14/09/2018

Mikel INSAUSTI
Crítico cinematográfico
Esto es Oarsowood

Si tuviera que elegir una película para describir gráficamente lo que está ocurriendo en Euskal Herria con los estudios de cine esa sería “El mundo está loco, loco, loco” (1963), que es la comedia preferida de Álex de la Iglesia por sus carreras y locas persecuciones sin fin en pos del gran tesoro escondido. Parece como si alguien hubiera dado ya el pistoletazo de salida, y de repente hay que adelantarse al contrario para llegar primero a la meta. En esta competición en la que todo vale, y contra todo pronóstico, ha tomado la delantera un proyecto que parecía olvidado y enterrado: Zinealdea.

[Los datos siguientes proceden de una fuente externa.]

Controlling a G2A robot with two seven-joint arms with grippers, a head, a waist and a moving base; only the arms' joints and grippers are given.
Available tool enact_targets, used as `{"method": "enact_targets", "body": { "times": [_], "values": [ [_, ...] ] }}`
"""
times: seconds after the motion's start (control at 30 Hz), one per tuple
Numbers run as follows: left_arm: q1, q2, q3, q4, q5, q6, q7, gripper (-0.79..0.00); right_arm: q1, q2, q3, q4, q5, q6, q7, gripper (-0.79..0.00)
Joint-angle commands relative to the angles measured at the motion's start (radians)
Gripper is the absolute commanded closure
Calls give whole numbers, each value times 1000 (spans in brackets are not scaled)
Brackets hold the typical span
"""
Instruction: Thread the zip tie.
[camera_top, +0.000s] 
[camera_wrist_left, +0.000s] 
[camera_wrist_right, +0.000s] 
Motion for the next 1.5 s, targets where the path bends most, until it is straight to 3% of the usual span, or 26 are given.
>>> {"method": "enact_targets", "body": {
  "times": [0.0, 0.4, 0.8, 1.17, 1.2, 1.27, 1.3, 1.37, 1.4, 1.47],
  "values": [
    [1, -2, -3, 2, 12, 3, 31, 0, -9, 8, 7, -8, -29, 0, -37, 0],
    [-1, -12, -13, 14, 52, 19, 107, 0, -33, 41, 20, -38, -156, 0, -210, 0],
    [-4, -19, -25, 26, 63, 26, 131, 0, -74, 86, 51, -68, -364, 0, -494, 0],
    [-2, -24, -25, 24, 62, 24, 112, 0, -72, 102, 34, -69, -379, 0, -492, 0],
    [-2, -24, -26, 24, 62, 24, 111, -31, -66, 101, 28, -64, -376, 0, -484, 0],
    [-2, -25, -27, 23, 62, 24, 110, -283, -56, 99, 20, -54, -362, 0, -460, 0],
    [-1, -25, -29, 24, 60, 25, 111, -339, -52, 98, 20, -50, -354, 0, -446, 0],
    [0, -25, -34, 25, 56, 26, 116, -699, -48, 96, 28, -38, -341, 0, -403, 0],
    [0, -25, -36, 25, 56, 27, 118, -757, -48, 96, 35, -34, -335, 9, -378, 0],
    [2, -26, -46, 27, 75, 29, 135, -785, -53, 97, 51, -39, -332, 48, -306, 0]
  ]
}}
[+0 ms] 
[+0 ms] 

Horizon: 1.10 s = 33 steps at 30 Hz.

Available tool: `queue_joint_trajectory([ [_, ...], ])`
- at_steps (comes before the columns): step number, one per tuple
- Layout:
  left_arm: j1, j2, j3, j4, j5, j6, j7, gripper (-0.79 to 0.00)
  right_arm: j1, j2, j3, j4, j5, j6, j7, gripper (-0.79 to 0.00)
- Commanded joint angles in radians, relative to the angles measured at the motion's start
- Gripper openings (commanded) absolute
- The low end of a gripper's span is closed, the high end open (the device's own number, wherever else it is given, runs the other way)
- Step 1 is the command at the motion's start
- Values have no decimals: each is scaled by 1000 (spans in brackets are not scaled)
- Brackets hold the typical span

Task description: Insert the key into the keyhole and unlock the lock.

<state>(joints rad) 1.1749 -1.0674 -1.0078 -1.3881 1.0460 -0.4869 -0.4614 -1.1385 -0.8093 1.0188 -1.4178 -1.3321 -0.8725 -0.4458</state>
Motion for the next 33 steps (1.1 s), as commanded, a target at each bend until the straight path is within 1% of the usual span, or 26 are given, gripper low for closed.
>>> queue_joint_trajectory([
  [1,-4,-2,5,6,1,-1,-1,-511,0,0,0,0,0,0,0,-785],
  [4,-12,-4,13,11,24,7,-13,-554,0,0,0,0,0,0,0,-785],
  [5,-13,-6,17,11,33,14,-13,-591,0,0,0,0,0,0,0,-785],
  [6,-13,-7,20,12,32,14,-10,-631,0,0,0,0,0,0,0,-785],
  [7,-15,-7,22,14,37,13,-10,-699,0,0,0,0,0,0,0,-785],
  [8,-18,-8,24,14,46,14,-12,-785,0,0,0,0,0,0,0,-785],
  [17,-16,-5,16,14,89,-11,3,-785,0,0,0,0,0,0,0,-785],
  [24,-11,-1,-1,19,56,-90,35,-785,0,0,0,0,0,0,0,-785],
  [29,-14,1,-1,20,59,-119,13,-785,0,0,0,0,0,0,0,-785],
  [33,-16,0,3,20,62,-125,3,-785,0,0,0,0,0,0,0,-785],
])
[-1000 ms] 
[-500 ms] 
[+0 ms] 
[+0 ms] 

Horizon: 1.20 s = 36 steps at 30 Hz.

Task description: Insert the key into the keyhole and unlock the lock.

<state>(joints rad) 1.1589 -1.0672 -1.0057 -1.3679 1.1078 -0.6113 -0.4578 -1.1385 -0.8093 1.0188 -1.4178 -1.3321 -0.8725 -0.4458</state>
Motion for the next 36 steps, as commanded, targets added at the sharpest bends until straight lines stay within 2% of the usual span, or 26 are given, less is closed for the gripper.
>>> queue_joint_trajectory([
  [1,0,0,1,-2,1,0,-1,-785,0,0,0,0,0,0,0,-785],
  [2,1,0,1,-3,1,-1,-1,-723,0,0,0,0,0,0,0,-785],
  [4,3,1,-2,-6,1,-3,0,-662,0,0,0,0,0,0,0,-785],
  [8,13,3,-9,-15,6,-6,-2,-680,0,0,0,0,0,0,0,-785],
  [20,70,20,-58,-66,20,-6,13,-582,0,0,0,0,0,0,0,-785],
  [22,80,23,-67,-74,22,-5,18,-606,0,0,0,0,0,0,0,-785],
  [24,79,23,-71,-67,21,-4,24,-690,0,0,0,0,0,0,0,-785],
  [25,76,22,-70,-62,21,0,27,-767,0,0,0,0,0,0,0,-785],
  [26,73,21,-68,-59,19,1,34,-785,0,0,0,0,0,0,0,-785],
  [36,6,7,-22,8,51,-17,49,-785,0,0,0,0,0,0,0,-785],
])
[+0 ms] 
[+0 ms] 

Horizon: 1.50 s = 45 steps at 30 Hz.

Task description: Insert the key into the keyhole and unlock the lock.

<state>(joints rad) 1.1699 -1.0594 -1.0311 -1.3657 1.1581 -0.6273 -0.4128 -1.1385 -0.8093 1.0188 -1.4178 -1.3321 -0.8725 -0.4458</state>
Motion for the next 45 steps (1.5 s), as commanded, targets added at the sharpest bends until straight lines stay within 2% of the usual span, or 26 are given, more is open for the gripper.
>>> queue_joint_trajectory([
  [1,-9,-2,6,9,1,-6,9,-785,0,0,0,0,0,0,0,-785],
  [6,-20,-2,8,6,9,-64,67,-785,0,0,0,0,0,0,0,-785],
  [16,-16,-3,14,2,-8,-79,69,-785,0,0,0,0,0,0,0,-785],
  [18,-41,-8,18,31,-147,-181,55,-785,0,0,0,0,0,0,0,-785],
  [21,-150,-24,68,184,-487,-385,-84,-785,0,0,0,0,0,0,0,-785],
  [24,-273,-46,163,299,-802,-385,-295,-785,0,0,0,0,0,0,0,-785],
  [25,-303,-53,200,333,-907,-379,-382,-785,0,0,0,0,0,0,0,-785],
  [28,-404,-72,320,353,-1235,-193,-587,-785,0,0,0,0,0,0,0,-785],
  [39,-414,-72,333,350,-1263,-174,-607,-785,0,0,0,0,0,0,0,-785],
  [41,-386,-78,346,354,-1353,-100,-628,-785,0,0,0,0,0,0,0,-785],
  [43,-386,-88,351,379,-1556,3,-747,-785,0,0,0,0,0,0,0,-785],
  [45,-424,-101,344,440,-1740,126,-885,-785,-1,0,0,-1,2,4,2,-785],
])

Si la memoria no me falla, desde que se fraguó en Sarobe de Urnieta esta quimera para sentar las bases de una industria del cine en nuestro país, han pasado ya un par de décadas. En 2010, con las obras prácticamente terminadas, se paralizó su puesta en marcha definitiva con juicios de por medio entre el impulsor de la iniciativa pública y la inversión privada.

El verano de este 2018 nos ha traído la milagrosa salida de la vía muerta en que se encontraba el edificio vacío del polígono Lintzirin de Oarsoaldea, y gracias al impulso de nuestros rodajes y sus productoras: Moriarti con “La trinchera infinita” e Irusoin con “Agur Etxebeste!”. Son 18.000 metros cuadrados que no se pueden desperdiciar, e Imanol Rayo también está dispuesto a aprovecharlos para su segundo largo, “Hil Kanpaiak”.